The touch of fear grew stronger. The sun had dropped a beautiful day about him, but he no longer took pleasure in its presence.
He turned to his right and headed toward the field, about three quarters of a mile distant. Now their voices rose, still not addressed to him, but talking about him. He heard the word "murderer" spoken.
He hurried, and as he moved he saw faces at windows. He heard curses at his back. No, it would not do to run. He crossed a street, and a vehicle swung toward him, then rushed away. He heard the strident cry of a bird, crouched beneath the eave of a house that he passed.
He had done it, they knew. People had died, and it had been traced back to him. The other day he had been a hero. Now he was a villain. And that damned primitive, superstitious aura that covered the town! All those references to gods, the talismans, the good luck charms--they added up to something, something that made him hurry his pace. Now, in their minds, he felt himself to be associated with demons rather than gods.
... If only he had not dwelled so long over his dinner, if he had fled from passers-by ...
I was lonely, he told himself. If I had been as wary as I was in the old days, it could have been avoided, there would have been no infection. I was lonely.
He heard someone call out, "H!" but he did not turn.
A child, standing beside a garbage can in an alleyway, shot him with a squirt gun as he passed.
He wiped his face. The bells continued their mournful clanging.
When he paused at a thoroughfare, someone flicked a cigarette butt in his direction. He stepped on it and waited. His followers massed behind him. Someone pushed him. It felt like an elbow in his kidney, though it could have been the heel of a hand. They jostled him, and he heard the word "killer" repeated several times.

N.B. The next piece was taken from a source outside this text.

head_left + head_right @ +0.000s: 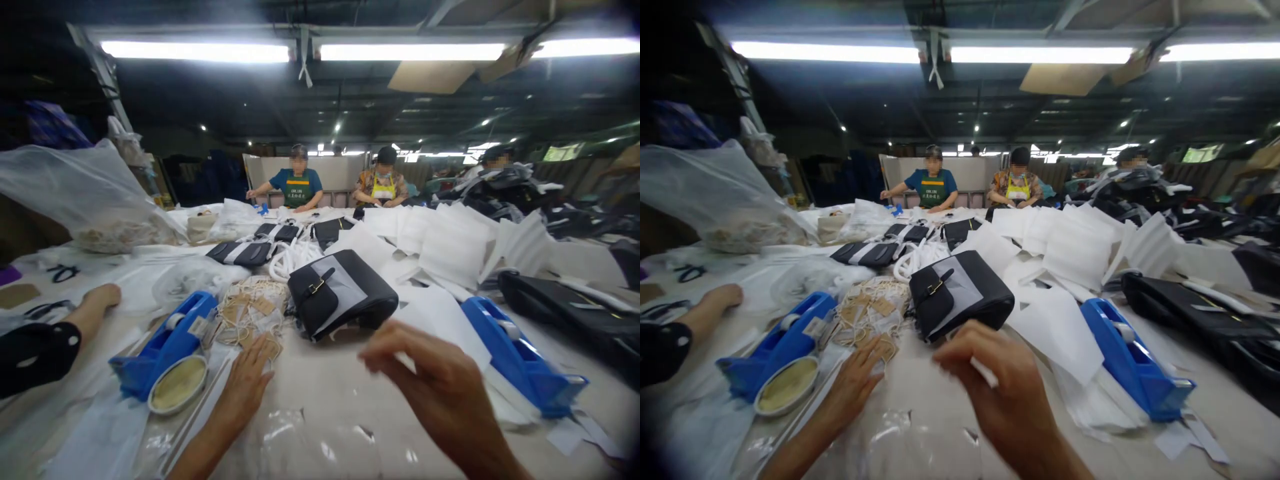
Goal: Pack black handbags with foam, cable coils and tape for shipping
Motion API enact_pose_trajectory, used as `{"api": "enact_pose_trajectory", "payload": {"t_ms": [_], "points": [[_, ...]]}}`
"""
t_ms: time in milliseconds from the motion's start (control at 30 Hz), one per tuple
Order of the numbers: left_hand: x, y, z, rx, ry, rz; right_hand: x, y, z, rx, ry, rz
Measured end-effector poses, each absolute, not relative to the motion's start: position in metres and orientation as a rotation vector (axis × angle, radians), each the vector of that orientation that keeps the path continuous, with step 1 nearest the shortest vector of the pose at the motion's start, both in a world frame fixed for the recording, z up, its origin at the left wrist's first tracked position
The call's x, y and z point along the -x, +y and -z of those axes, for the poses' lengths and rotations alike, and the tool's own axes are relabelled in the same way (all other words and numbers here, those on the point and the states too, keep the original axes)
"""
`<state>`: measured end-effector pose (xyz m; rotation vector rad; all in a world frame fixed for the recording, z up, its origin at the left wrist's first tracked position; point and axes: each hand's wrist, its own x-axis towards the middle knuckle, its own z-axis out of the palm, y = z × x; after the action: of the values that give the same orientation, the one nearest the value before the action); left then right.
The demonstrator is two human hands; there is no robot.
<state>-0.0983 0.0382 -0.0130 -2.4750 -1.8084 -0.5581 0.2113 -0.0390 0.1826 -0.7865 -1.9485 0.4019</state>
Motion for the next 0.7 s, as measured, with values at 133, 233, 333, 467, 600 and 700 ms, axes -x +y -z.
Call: {"api": "enact_pose_trajectory", "payload": {"t_ms": [133,233,333,467,600,700], "points": [[0.079,0.040,-0.011,2.624,-1.760,0.891,-0.211,0.053,-0.119,1.122,-2.157,0.230],[0.068,0.043,-0.015,2.665,-1.779,1.026,-0.207,0.091,-0.073,1.061,-2.477,0.454],[0.063,0.042,-0.014,2.666,-1.792,1.111,-0.195,0.106,-0.046,1.002,-2.578,0.639],[0.065,0.038,-0.013,2.631,-1.842,1.126,-0.187,0.117,-0.034,0.953,-2.511,0.861],[0.074,0.031,-0.004,2.549,-1.852,1.117,-0.188,0.125,-0.028,0.900,-2.456,1.050],[0.083,0.030,0.011,2.482,-1.747,1.178,-0.188,0.135,-0.017,0.871,-2.359,1.142]]}}
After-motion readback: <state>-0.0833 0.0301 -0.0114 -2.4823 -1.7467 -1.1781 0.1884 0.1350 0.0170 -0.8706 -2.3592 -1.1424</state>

He had encountered things of this nature previously. His past experience did not hearten him, however.
"What're you going to do now, mister?" someone called.
He did not answer.
"Infect more people?"
He did not answer.
Then he heard a woman coughing, suddenly, spasmodically, at his back.
He turned, now that he was clean and could help.
A woman had collapsed upon her knees and she was spitting blood.
"Let me through," he said, but they did not.
Held back by a wall of shoulders, he watched her die or go into a coma. She looked dead to him.
He tried to walk away, hoping that they would not notice, now that their attention was focused elsewhere. He moved to the next corner, crossed, began to run.
They were again at his back.
Running had been a mistake, for now he felt the first blow that was not administered by a hand. Someone had thrown something.
The stone clattered upon the pavement. It had glanced off his shoulder, inflicting no real damage. Still, a bad sign.
Now that he had begun the thing, however, he could not halt. The speed dictated more speed. He shed his pack and raced ahead.
The stones came clattering around him.
One touched his scalp, mussed his hair.
"Murderer! Killer!"
What will they take? he wondered.
He reviewed his assets and thought of possible bribes. He had been able to buy his way out of some tight situations in the past. This one, though, did not seem of a negotiable nature.
A small stone missed him and struck against the side of a building. The next one did not; it hit him on the arm, causing considerable pain.
He carried no weapons. There was nothing he could do to avert their madness; and mad was what he judged them.
Another stone passed by his ear. He shook his head.
"Bastard!" someone called.
"You don't know what you're doing!" he cried out. "It was an accident!"
He felt moisture on his neck. He touched it, and his fingertips came away bloody. Another stone struck him.
Could he dash into a store? Might he seek sanctuary in some place of business? He looked about, but could discover none that seemed to be open. Where were the police?
Several rocks fell against his back. He swayed, for they were thrown with some force and he felt sharp pains.
"I came here to be of help..." he began.
"Murderer!"
Then they rained against him, knocking him to his knees. He rose and ran. More of them hit him, but he stumbled on.
He continued to look for some place of refuge--any place--saw none, lengthened his strides.
There were more things thrown, and he fell. This time he did not rise so quickly. He felt several kicks, and someone spat into his face.
"Killer!"
"Please ... Listen to me! I can explain."
"Go to hell!"
He crawled, huddling finally against a wall, and now they came in close. There were kicks, spit, stones.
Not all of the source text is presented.